A pergunta que todos querem responder é se González Urrutia conseguiria retornar à Venezuela em janeiro como presidente eleito. Não há dúvida de que Machado permanecerá no local, liderando uma maioria que não desistiu e continuando a exigir o reconhecimento dos resultados das eleições para iniciar uma transição democrática. É justo esperar que Machado permaneça engajada nessa estratégia atual pelos próximos meses. Uma possível mudança de liderança na Casa Branca, com Donald Trump no comando, pode aumentar as tensões entre Washington e Caracas, reacendendo sua luta e reforçando seu papel na crise atual. Um cenário com Kamala Harris liderando o novo governo pode trazer uma recalibração das sanções, mantendo Machado como uma figura crítica nos passos futuros dos EUA.

Por sua vez, os partidos democráticos de oposição — aqueles não cooptados pelo governo — estão cientes de que não podem operar sob um regime autoritário hegemônico. Não há incentivo significativo para se organizar para a próxima eleição. Se os resultados das eleições não forem reconhecidos e as vitórias legítimas não trouxerem mudanças, esses partidos não terão futuro.

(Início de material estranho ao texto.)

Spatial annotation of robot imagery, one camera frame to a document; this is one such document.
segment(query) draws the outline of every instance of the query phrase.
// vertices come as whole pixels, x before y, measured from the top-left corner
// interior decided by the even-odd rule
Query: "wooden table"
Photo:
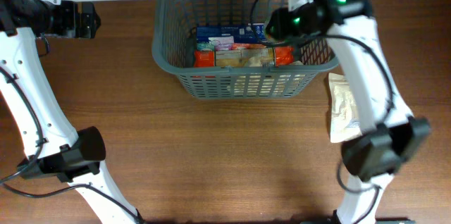
[[[451,0],[373,0],[397,86],[433,134],[384,196],[379,217],[451,217]],[[42,65],[77,129],[97,126],[116,183],[147,220],[264,221],[328,216],[343,191],[328,137],[327,74],[284,100],[198,101],[155,64],[155,1],[97,3],[94,40],[51,40]],[[0,102],[0,175],[23,158]],[[56,178],[14,180],[34,193]],[[2,223],[99,223],[77,192],[26,199],[0,189]]]

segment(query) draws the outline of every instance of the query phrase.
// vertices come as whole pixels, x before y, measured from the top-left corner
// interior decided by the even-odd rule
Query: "black cable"
[[[292,42],[271,43],[271,42],[263,42],[260,39],[260,37],[257,34],[257,30],[255,29],[255,26],[254,26],[254,11],[255,11],[255,7],[257,6],[257,2],[259,2],[259,0],[255,0],[254,3],[252,4],[251,15],[249,17],[249,21],[250,21],[250,24],[251,24],[252,32],[254,33],[254,36],[257,39],[258,43],[259,44],[263,44],[263,45],[268,46],[268,47],[289,46]]]
[[[18,189],[14,189],[14,188],[6,185],[6,184],[3,184],[3,187],[6,190],[8,190],[9,192],[12,192],[14,194],[20,195],[22,197],[28,197],[28,198],[31,198],[31,199],[43,199],[43,198],[47,198],[47,197],[52,197],[52,196],[55,196],[55,195],[58,195],[58,194],[62,194],[64,192],[69,192],[69,191],[74,190],[74,189],[80,189],[80,188],[90,189],[93,192],[96,192],[100,196],[104,197],[105,199],[108,199],[109,201],[113,202],[115,205],[119,206],[126,213],[128,213],[130,216],[132,216],[133,219],[135,219],[136,223],[144,223],[144,220],[139,215],[134,214],[127,207],[125,207],[124,205],[119,203],[119,201],[115,200],[114,198],[112,198],[109,195],[101,192],[100,190],[94,188],[91,185],[73,185],[73,186],[70,186],[70,187],[67,187],[67,188],[64,188],[64,189],[59,189],[57,191],[46,193],[46,194],[31,194],[31,193],[27,193],[27,192],[22,192],[22,191],[20,191]]]
[[[44,33],[41,33],[41,36],[39,37],[42,41],[44,41],[45,44],[45,54],[39,54],[39,57],[42,58],[44,56],[49,55],[50,53],[50,43],[47,37],[44,35]]]
[[[23,103],[25,104],[25,106],[27,107],[27,110],[30,112],[30,115],[33,119],[33,122],[36,125],[36,130],[37,130],[37,137],[38,137],[38,141],[37,141],[37,150],[36,150],[36,154],[34,156],[32,156],[30,158],[30,160],[28,161],[28,164],[21,168],[19,171],[17,171],[14,174],[11,174],[7,177],[4,177],[2,179],[0,179],[0,185],[4,184],[5,182],[18,177],[20,174],[22,174],[23,172],[27,171],[29,168],[31,168],[34,164],[36,164],[36,161],[39,157],[39,155],[42,152],[42,148],[43,148],[43,144],[45,143],[44,140],[44,135],[42,133],[42,128],[41,128],[41,124],[39,123],[39,119],[36,116],[35,111],[33,110],[33,107],[30,104],[30,101],[28,101],[28,98],[25,96],[25,94],[23,93],[22,89],[19,87],[19,85],[16,82],[16,79],[9,75],[8,72],[6,72],[5,69],[3,69],[2,67],[0,67],[0,73],[6,78],[6,82],[9,84],[12,84],[14,89],[17,91],[17,93],[19,94],[20,98],[22,99]]]
[[[342,187],[346,192],[349,192],[351,194],[362,194],[364,192],[369,192],[369,191],[379,187],[378,185],[373,185],[373,186],[371,186],[370,188],[367,188],[367,189],[359,189],[359,190],[350,189],[349,187],[347,187],[345,185],[345,183],[341,179],[341,168],[342,168],[342,166],[343,166],[343,162],[341,161],[338,164],[338,168],[337,168],[337,181],[338,181],[338,184],[340,185],[340,187]]]

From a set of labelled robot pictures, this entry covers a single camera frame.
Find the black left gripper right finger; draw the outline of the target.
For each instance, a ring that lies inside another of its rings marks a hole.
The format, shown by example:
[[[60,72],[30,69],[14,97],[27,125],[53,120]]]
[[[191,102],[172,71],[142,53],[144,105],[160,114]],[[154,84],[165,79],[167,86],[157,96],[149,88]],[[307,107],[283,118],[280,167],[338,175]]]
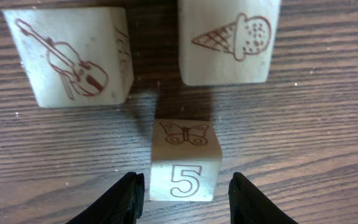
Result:
[[[240,172],[233,173],[228,195],[231,224],[298,224]]]

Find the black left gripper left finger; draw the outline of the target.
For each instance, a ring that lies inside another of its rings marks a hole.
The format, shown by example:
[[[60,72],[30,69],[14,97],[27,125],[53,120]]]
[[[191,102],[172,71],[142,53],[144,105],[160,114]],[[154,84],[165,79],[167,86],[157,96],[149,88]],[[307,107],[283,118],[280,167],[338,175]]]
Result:
[[[67,224],[136,224],[144,207],[144,174],[128,172]]]

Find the wooden block green bottom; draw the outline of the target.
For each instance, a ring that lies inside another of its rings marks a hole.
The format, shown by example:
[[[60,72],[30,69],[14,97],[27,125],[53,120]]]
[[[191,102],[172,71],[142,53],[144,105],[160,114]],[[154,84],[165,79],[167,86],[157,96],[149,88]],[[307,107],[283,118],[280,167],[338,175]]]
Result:
[[[7,9],[2,13],[41,108],[126,101],[134,72],[124,8]]]

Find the wooden block red edge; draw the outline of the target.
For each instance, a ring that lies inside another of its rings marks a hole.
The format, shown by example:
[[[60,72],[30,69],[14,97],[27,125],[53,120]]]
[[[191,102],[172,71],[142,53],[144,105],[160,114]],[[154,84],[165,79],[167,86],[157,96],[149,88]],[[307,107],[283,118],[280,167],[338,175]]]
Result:
[[[179,68],[188,86],[267,81],[281,0],[179,0]]]

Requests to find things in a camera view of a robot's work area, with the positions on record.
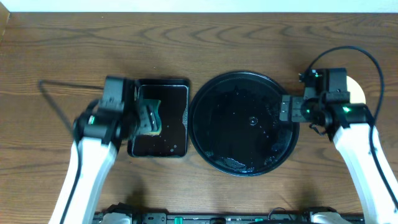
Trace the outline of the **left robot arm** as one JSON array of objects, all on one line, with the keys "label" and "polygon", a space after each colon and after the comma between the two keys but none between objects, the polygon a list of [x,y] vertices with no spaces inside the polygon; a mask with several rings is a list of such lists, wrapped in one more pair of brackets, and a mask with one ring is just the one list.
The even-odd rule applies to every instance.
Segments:
[{"label": "left robot arm", "polygon": [[44,94],[73,138],[68,171],[51,223],[90,223],[121,143],[161,132],[160,103],[145,100],[140,87],[140,80],[106,77],[100,88],[103,96],[90,102],[73,123]]}]

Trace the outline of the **green yellow sponge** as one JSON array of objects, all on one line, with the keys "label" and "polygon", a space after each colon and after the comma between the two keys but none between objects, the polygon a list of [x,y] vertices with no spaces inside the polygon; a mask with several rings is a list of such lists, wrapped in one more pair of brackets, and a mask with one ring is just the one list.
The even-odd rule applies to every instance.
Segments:
[{"label": "green yellow sponge", "polygon": [[139,126],[136,134],[157,136],[162,130],[159,115],[160,100],[141,99],[138,104]]}]

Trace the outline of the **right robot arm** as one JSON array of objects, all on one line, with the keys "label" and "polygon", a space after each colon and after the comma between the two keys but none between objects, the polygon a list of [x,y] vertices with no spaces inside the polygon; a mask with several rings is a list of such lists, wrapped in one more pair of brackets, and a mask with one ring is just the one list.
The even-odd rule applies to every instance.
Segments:
[{"label": "right robot arm", "polygon": [[360,85],[343,68],[303,72],[303,96],[284,95],[281,121],[324,128],[341,154],[366,223],[397,223],[397,180],[381,147],[379,133]]}]

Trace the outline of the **yellow plate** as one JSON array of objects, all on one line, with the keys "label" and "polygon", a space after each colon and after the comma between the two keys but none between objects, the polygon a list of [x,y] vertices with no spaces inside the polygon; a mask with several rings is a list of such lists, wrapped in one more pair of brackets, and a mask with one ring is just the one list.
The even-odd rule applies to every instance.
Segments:
[{"label": "yellow plate", "polygon": [[354,103],[364,103],[365,104],[366,97],[365,97],[363,89],[358,84],[358,82],[356,82],[351,77],[347,76],[346,84],[347,84],[347,90],[350,93],[349,102],[351,104],[354,104]]}]

Alguns setores da oposição, especialmente aqueles sob o guarda-chuva do governo, podem estar considerando participar das eleições regionais no final do ano que vem, o que pode ser apresentado como um mecanismo de apaziguamento após a posse de Maduro em 10 de janeiro de 2025. Mas o que aconteceu depois de 28 de julho tirou toda a credibilidade do sistema eleitoral venezuelano e, por isso, o mais provável é um baixo nível de participação. Em outras palavras, o processo eleitoral perdeu valor como um mecanismo de renovação política, possivelmente agravando o conflito político do país ao “justificar” o uso de outros meios para sua resolução.

A líder da oposição da Venezuela, María Corina Machado, participa de um protesto em Caracas, Venezuela  Foto: Cristian Hernandez/AP

Semanas atrás, Jorge Rodríguez, presidente da Assembleia Nacional, anunciou que aqueles que não reconhecessem o veredito oficial da autoridade eleitoral (CNE) e do Tribunal Supremo de Justiça (TSJ) em relação ao pleito de 28 de julho não poderiam participar de futuras eleições. Essa ameaça confirma o caráter excludente das eleições que virão, o que acaba com qualquer possibilidade de disputas concorridas e livres. Esse é um resultado previsível do controle do governo sobre as instituições e sua incapacidade de competir e se legitimar eleitoralmente. É também o que aconteceu em outras autocracias eleitorais em circunstâncias semelhantes, como Rússia, Belarus e Nicarágua.

O papel das vozes estrangeiras

Nesse cenário, a comunidade internacional pode desempenhar um papel duplo, que pode parecer contraditório, mas é, na verdade, complementar: pressionar o governo e, ao mesmo tempo, facilitar um possível processo de negociação. Portanto, enquanto parte essencial da comunidade internacional avança com pressão diplomática pela publicação da contagem dos votos e respeito aos resultados, países mais próximos do governo Maduro, como Brasil e Colômbia, poderiam ter maior influência em uma negociação.

Mas enquanto as circunstâncias atuais forem sustentáveis para o governo, as chances de uma solução negociada são praticamente nulas.

A verdade é que Miraflores enfrenta o isolamento internacional, o que incentiva suas ações ao mesmo tempo em que limita sua margem de manobra. Maduro vem aprofundando uma aproximação com regimes não democráticos, como China, Rússia, Irã, Cuba e Nicarágua, entre outros, aumentando as expectativas — talvez excessivamente — em relação à reunião dos BRICS na Rússia em outubro, para a qual Maduro foi convidado.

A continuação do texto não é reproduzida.